De l’autre côté de la Garonne, sur la rive droite, Bordeaux continue aussi de se redynamiser. Entre le futuriste pont Chaban-Delmas et le pont de Pierre, premier à avoir vu le jour en ville, le parc aux Angéliques étale progressivement sa verte superbe le long de la Garonne et donne des points de vue uniques sur le port de la Lune et les façades de la vieille ville, classée au patrimoine mondial de l’UNESCO en 2007.

Photo: Gary Lawrence Le spectaculaire pont Chaban-Delmas

En chemin, on croise le Jardin botanique et surtout l’Écosystème Darwin, où la sélection naturelle poursuit son œuvre en ne préservant que le meilleur de l’art muralier, de la gastronomie biovégétalienne et de l’économie verte. Dans cette sorte de microcité idéale installée dans une ancienne caserne militaire, on trouve une ferme urbaine, un parc à rouli-roulants, une galerie à ciel ouvert pour grafitter ferme, le plus grand resto bio de France, des espaces de cotravail et un terrain de polo-vélo.
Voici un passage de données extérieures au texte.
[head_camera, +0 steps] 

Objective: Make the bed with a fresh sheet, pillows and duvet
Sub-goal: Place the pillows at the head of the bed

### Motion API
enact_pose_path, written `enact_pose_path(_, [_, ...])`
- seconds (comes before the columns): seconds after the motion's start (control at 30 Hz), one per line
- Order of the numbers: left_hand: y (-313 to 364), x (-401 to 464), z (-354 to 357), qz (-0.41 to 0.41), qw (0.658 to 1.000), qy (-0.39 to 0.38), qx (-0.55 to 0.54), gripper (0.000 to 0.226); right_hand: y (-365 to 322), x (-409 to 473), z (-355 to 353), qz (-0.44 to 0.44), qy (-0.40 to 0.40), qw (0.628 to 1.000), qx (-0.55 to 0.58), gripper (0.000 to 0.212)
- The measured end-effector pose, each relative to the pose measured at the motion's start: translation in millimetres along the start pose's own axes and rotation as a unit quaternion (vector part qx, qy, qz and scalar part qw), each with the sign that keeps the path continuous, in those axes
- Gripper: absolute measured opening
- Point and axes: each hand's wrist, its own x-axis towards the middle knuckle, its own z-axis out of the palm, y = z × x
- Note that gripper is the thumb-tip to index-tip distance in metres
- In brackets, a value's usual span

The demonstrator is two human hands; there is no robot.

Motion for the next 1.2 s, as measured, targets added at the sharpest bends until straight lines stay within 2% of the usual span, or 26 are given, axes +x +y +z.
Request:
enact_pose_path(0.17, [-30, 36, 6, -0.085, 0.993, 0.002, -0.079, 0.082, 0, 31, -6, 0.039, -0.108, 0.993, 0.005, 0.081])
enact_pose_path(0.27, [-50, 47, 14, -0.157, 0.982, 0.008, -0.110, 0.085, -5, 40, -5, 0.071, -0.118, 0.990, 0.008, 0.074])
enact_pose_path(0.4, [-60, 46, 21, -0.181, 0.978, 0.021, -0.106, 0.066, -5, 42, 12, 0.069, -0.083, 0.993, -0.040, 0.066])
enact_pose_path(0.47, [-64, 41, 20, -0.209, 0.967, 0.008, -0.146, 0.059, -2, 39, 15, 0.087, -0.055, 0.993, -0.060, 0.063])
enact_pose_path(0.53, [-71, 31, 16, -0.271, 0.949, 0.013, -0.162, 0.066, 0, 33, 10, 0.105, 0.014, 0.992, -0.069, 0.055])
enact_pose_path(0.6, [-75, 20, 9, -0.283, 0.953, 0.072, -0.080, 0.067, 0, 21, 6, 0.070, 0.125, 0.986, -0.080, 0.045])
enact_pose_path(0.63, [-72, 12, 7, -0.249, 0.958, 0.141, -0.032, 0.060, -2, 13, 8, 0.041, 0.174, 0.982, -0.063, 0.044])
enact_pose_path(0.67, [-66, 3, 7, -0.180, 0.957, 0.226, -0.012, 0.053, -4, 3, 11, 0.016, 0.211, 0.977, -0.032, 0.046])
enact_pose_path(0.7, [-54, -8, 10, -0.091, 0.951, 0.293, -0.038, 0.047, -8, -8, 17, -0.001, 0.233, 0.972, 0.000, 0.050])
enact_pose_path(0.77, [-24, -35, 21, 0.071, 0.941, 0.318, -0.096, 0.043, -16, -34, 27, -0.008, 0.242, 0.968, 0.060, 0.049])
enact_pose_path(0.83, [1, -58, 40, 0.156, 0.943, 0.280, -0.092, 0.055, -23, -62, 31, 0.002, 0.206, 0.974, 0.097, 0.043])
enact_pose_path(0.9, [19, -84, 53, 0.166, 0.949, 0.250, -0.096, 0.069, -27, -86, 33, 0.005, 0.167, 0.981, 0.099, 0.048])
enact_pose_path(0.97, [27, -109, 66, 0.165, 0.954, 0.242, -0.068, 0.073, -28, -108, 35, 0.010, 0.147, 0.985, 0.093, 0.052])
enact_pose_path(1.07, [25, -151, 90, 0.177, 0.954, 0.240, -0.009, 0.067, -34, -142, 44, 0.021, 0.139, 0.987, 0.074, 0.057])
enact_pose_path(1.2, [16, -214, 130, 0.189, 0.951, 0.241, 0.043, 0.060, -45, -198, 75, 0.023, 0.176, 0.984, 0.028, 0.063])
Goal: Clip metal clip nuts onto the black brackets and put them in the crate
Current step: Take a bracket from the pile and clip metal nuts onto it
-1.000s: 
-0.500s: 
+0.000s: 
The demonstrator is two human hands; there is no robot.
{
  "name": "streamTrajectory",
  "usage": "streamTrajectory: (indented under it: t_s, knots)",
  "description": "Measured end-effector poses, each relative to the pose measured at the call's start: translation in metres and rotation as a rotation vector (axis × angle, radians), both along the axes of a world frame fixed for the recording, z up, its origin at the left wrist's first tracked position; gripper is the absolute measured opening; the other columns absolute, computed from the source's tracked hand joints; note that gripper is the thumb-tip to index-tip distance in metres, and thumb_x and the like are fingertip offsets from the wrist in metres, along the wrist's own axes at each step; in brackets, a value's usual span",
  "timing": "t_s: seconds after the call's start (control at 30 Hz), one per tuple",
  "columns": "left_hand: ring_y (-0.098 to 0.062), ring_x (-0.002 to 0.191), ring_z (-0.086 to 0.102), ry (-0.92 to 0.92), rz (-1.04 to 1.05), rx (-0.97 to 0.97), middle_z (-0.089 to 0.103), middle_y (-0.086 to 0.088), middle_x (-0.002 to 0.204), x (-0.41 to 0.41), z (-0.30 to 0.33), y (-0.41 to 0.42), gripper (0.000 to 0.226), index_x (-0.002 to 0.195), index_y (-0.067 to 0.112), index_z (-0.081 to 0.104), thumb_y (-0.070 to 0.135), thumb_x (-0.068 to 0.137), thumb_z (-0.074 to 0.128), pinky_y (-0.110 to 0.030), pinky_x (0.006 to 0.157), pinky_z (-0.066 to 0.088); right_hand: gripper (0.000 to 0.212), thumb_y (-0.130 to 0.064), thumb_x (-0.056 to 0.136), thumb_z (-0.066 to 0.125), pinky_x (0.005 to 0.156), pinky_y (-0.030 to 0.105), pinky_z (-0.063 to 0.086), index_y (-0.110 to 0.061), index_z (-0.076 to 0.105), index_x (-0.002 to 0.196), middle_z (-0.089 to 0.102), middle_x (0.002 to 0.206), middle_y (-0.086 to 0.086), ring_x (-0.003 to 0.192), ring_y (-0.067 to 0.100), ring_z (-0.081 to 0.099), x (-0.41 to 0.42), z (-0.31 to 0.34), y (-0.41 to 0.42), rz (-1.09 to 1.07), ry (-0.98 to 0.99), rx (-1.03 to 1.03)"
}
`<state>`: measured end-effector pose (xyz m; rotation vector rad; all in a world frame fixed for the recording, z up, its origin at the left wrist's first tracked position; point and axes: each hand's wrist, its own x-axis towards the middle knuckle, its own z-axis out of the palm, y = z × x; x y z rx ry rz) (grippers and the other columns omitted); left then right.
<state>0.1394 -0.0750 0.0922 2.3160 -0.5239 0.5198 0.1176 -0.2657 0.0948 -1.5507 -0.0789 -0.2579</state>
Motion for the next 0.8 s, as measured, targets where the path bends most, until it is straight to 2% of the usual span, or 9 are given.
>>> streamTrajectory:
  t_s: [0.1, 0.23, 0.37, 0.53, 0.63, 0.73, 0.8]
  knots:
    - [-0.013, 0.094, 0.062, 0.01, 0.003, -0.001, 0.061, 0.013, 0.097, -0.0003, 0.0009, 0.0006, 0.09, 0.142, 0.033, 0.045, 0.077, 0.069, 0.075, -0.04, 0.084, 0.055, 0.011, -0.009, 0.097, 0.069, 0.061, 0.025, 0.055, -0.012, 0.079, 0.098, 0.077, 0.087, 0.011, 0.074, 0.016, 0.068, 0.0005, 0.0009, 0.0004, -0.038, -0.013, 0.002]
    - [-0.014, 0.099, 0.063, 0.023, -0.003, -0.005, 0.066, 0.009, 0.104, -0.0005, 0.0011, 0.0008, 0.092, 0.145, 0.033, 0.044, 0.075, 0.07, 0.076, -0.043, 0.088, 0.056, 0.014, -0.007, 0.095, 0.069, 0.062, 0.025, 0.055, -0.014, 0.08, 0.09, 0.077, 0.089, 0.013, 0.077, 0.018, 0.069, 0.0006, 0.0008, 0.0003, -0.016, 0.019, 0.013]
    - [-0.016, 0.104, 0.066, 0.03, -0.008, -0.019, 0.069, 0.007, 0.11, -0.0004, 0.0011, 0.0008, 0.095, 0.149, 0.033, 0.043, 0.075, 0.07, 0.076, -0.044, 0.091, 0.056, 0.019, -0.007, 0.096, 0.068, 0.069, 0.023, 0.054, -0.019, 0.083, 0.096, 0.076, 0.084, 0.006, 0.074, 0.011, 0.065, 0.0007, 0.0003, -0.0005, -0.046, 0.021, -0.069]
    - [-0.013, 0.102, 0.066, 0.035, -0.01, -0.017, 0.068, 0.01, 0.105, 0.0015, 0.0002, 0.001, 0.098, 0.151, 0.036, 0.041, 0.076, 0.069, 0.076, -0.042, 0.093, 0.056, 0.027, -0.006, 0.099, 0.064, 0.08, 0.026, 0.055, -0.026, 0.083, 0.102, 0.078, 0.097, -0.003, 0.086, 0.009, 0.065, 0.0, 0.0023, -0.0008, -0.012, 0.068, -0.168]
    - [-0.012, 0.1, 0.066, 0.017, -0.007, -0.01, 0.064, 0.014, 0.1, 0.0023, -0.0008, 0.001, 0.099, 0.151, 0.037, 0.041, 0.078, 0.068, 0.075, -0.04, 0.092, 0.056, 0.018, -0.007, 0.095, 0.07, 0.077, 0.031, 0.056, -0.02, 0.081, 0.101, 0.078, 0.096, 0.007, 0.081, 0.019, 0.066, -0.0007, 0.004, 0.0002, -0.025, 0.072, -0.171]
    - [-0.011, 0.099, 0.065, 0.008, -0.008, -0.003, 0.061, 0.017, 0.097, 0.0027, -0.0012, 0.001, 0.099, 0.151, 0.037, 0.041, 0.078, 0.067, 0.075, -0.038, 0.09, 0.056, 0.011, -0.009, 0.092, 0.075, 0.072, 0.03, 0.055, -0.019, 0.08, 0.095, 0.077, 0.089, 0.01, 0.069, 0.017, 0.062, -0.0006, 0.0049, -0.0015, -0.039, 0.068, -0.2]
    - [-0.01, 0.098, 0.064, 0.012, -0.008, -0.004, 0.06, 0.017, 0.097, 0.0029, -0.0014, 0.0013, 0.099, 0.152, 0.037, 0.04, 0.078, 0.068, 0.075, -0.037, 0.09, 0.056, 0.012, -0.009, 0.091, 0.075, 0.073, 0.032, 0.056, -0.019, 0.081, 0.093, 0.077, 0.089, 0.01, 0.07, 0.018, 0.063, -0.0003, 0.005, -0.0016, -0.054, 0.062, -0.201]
Marginal, l’endroit ? Pas tant que ça : près d’un million de visiteurs s’y pressent annuellement, ce qui en fait l’un des sites les plus visités de Bordeaux.

 
Photo: Gary Lawrence Le parc à rouli-roulants de l'Écosystème Darwin

Enfin, prochain jalon sur le chemin de l’avenir de la Belle Endormie en plein éveil : le quartier Euratlantique, qui vient d’hériter d’un grand bâtiment futuriste, celui de la MECA. Aménagée dans l’ancien quartier des Abattoirs, dans le sud de la ville, cette Maison de l’économie créative abrite notamment le Fonds régional d’art contemporain et ses 1200 œuvres, en plus de former l’arche emblématique de ce secteur où on veut jeter des ponts entre « la ville vécue et la ville imaginée et dessinée ».

Est-ce là ce qui explique que le parvis situé devant la MECA porte le nom de Corto Maltese, l’attachant voyageur créé par Hugo Pratt ? Peut-être un peu, mais c’est surtout parce qu’on aime bien l’image de cet aventurier charmeur, « toujours prêt à défendre une cause ou à trouver un trésor caché ». Comme tous ceux qu’il reste à découvrir dans cette ville de pierre et de mer, en train de se réinventer.

L’auteur était l’invité de Tourisme Bordeaux et de Tourisme Nouvelle-Aquitaine.

En vrac

Air Transat (quatre vols par semaine jusqu’à la fin d’octobre) et Air Canada (trois vols par semaine jusqu’au début de septembre) relient Montréal à Bordeaux en vol direct. Grâce à la nouvelle ligne de TGV, Paris ne se trouve par ailleurs qu’à deux heures de train.

Pour séjourner sur place au coeur des Bassins à flot, les apparts-hôtels Mer & Golf sont situés à 5 minutes à pied de la Cité du vin. Pas de green en vue, mais des chambres fonctionnelles et tout équipées.

Pour déguster nectars régionaux, charcuteries, tapas, huîtres, foie gras et autres délices, cap sur les comptoirs animés des Halles de Bacalan, face à la Cité du vin.

Dans Bacalan, le Musée Mer Marine est entièrement ouvert depuis juin.

Jusqu’au 19 septembre, la Halle Boca, voisine de la MECA, présente Corto Maltese, escale bordelaise, une exposition gratuite sur l’oeuvre de l’aventurier de la bédé (du mercredi au samedi de 13 h 30 à 18 h 30).

Pour visiter l’essentiel de Bordeaux et ses environs (dont Saint-Émilion), profiter des transports en commun et accéder à la Cité du vin, l’Office de tourisme propose la CityPass (24 heures : 29 € ; 48 heures : 39 € ; 72 heures : 46 €).

Guides : Bordeaux en quelques jours, 5e édition, Lonely Planet, Paris, 2018 ; Bordeaux, Gironde et Landes, 3e édition, Lonely Planet, Paris, 2019 ; Bordeaux, Cartoville, 8e édition, Paris, 2018 ; Un grand week-end à Bordeaux, Hachette, Paris, 2018.